### [Task prompt]
From the following material, say how many lines have "silver" in them; write only the number.

### [Record extracts]
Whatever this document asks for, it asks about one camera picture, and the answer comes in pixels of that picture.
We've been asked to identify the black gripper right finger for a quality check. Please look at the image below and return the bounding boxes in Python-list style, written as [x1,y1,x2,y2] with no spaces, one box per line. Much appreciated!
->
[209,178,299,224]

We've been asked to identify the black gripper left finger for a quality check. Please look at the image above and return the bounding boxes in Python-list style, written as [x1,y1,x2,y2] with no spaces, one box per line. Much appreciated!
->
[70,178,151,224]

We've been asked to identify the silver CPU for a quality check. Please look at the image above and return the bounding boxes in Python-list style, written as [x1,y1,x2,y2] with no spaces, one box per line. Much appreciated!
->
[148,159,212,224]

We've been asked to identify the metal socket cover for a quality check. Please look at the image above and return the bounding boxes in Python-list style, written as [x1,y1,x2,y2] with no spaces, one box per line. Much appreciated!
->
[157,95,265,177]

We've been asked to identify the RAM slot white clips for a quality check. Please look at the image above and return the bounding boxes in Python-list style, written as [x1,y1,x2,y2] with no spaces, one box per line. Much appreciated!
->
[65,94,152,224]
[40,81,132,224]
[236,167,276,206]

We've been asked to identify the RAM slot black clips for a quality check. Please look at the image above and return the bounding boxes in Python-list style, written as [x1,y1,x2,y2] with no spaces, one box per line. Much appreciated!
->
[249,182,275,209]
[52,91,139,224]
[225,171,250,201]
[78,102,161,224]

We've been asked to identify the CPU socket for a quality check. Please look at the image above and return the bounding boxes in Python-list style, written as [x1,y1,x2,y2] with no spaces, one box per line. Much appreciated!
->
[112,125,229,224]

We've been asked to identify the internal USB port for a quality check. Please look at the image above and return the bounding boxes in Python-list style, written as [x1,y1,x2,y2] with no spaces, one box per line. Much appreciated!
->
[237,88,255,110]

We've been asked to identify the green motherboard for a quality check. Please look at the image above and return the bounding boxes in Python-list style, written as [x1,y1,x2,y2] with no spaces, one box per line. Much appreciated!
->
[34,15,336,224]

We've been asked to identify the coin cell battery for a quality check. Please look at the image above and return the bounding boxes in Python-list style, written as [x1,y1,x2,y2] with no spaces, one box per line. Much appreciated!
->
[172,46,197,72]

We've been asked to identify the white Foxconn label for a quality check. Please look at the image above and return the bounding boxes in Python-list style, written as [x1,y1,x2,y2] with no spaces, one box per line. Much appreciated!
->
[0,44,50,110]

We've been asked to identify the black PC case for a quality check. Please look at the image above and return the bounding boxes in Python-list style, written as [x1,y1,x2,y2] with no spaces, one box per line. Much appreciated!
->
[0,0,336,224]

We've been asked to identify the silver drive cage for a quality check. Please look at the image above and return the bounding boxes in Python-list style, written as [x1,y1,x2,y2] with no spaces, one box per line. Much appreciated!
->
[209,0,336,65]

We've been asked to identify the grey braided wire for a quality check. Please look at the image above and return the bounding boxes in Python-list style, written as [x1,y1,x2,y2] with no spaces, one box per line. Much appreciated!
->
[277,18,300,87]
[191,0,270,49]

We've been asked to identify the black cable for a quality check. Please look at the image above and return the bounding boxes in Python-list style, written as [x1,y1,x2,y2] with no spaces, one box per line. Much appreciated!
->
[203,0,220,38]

==

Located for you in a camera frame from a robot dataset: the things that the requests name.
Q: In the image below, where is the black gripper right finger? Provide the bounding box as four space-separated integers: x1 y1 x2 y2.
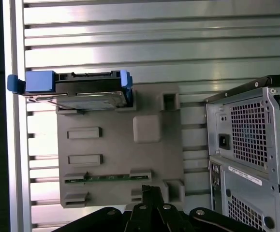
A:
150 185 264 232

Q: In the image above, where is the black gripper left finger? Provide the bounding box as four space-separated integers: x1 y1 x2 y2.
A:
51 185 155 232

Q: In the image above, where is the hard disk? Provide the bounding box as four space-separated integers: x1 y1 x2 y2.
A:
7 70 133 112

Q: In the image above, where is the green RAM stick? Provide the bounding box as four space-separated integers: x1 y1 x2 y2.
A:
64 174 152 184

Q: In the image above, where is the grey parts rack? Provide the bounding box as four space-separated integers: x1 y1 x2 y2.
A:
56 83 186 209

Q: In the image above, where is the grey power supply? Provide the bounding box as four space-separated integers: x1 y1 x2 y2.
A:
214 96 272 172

### [Your response]
2